**Your task:**
Everything from the line that has "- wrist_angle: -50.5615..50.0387" to the last line of the listing must be repeated exactly, and nothing more; omit the pictures.
---
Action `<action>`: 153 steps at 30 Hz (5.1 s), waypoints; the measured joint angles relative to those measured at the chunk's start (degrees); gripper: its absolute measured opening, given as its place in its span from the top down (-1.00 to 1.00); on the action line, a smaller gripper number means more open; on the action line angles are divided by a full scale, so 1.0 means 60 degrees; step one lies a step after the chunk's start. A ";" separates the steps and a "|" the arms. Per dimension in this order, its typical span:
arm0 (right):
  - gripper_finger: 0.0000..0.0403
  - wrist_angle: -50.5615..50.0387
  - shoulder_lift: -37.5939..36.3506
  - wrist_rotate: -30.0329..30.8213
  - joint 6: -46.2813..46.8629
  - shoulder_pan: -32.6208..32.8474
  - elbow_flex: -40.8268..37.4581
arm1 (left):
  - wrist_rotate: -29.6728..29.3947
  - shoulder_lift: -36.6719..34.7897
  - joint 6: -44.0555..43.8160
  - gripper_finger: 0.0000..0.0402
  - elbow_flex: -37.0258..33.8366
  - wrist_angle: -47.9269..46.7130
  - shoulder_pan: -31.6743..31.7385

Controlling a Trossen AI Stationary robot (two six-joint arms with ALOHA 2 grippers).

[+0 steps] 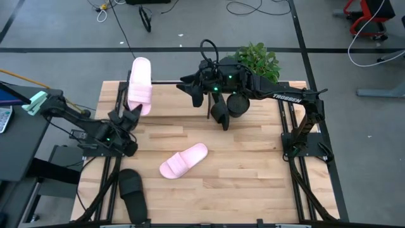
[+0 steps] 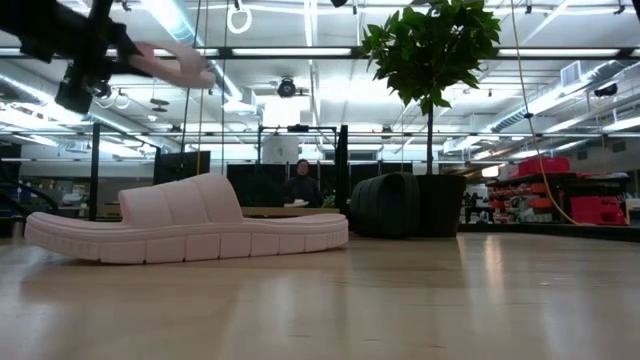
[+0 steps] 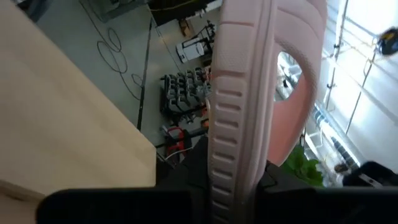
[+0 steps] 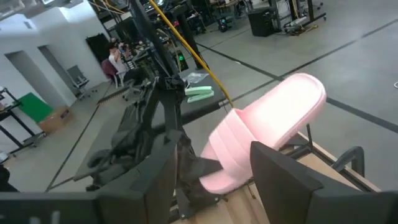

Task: Pick and place slides into the shelf
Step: Put the right pink slide on the shelf

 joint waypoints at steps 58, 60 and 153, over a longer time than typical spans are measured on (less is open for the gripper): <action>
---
**Task output:**
  - wrist_angle: -50.5615..50.0387
  - shoulder_lift: -37.5939..36.3506
  - wrist_rotate: -30.0329..30.8213
  - joint 6: -46.2813..46.8629
  - shoulder_pan: -32.6208..32.8474
  - elbow_flex: -40.8268..37.4581
arm1 (left):
  - wrist_rotate: -29.6728..29.3947
  - shoulder_lift: -36.6719..34.7897
  - joint 6: -44.0555..43.8160
  - gripper_finger: 0.0000..0.0402
  - elbow_flex: -37.0258..33.8366
  - wrist_angle: -47.9269..46.7130
  - shoulder_pan: -31.6743..31.7385

Controlling a Trossen AI Stationary robot (two six-joint arms with ALOHA 2 grippers).

[+0 steps] 
[+0 steps] 
[+0 steps] 
[+0 steps] 

Task: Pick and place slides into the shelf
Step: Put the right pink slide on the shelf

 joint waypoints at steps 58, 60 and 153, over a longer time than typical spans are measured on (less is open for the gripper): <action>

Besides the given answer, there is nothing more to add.